Figure 6. Endogenous EPO expression correlates negatively with relapse-free survival and is produced by breast cancer cell lines and tumor endothelial cells.

(A) Breast tumors (337 patients [GSE18229] and 855 patients [GSE26338] were rank ordered based on their EPO expression and divided into those with high and low EPO expression (high: top 2 tertiles, low: bottom tertile). P = 0.0088 for UNC337, P = 0.0012 for GSE26338, log rank test. (B) EPO mRNA levels from HMECs and the indicated breast cancer cell lines cultured in 21% and 1% O₂ using TaqMan quantitative RT-PCR. (C) EPO protein as measured by ELISA on conditioned medium from the indicated cell lines after culture under 21% O₂ or 1% O₂ for 16 hours. (D) Microarray gene expression for EPO was abstracted from a publically available data set (GSE7413) in which breast cancer–associated endothelial cells or endothelial cells from adjacent normal were laser capture microdissected. Relative gene expression Cy5 (tumor)/Cy3(reference) is shown. (E) EPO mRNA levels from HUVECs cultured in 21% and 1% O₂ were measured by TaqMan quantitative PCR. *P ≤ 0.05; **P ≤ 0.01; ***P ≤ 0.001.
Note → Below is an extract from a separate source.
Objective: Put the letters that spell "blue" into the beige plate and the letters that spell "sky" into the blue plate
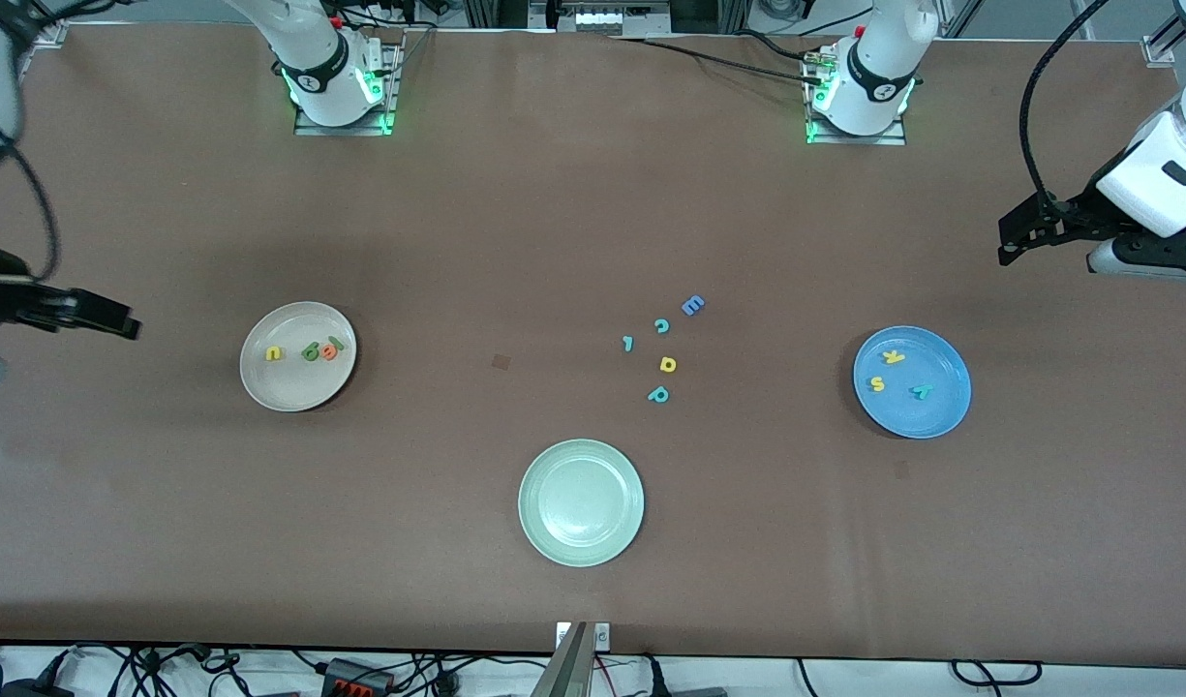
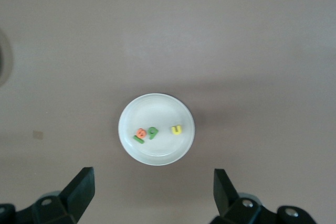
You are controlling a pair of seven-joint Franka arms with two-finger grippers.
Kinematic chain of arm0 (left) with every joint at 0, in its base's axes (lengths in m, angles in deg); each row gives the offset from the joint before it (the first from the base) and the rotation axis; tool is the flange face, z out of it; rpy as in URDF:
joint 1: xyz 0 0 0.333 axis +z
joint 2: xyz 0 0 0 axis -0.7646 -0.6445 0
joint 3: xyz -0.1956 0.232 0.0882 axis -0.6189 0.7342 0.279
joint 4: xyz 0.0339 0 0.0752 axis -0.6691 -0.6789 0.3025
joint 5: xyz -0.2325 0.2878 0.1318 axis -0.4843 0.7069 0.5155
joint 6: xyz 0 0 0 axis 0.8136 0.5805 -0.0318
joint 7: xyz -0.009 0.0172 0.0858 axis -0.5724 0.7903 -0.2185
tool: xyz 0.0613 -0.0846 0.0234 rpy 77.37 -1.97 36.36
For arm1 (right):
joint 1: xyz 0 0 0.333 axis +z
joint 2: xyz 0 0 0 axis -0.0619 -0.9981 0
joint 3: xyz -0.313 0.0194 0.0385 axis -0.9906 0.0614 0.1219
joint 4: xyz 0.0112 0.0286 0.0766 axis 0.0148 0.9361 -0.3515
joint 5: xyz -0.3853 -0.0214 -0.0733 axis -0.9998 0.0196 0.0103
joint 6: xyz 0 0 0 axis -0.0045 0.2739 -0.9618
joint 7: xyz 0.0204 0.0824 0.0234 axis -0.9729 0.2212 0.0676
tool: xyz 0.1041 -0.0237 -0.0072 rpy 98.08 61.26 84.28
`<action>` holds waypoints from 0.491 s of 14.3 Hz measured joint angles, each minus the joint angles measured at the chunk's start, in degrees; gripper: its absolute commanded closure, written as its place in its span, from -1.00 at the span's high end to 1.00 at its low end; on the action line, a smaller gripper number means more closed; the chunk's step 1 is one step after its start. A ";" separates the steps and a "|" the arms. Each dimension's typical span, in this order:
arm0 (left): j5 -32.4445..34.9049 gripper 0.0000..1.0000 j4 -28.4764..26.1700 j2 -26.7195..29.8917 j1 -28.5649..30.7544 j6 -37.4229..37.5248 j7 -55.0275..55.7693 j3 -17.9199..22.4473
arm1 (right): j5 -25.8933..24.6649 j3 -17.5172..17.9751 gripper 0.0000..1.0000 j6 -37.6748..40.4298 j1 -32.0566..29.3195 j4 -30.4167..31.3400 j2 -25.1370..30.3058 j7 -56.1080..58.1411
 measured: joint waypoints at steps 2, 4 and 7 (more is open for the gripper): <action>0.00 1.00 0.00 0.00 0.00 0.00 0.00 0.00 | -0.39 1.94 1.00 0.04 -3.26 0.08 1.35 2.02; 0.00 1.00 0.00 0.00 0.00 0.00 0.04 0.00 | -2.10 5.07 1.00 0.06 -5.03 0.40 2.31 2.07; 0.00 1.00 0.00 0.00 0.00 0.00 0.06 0.00 | -3.45 8.31 1.00 0.14 -6.16 0.97 3.17 2.06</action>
Figure 7. Sources of EPO and proposed mechanism of EPO-promoting breast TIC self renewal.

Intratumoral EPO may be derived from several intratumoral cells including stromal cells, cancer-associated endothelial cells, and breast cancer cells as well as exogenous administration. Intratumoral EPO activates EPO-R present on breast TICs that subsequently activates JAK/STAT signaling promoting TIC self renewal and stemness. Potential effects of EPO on the non-TIC fraction will need to be investigated. The JAK inhibitor TG101348 inhibits JAK/STAT signaling and EPO-dependent breast TIC self renewal.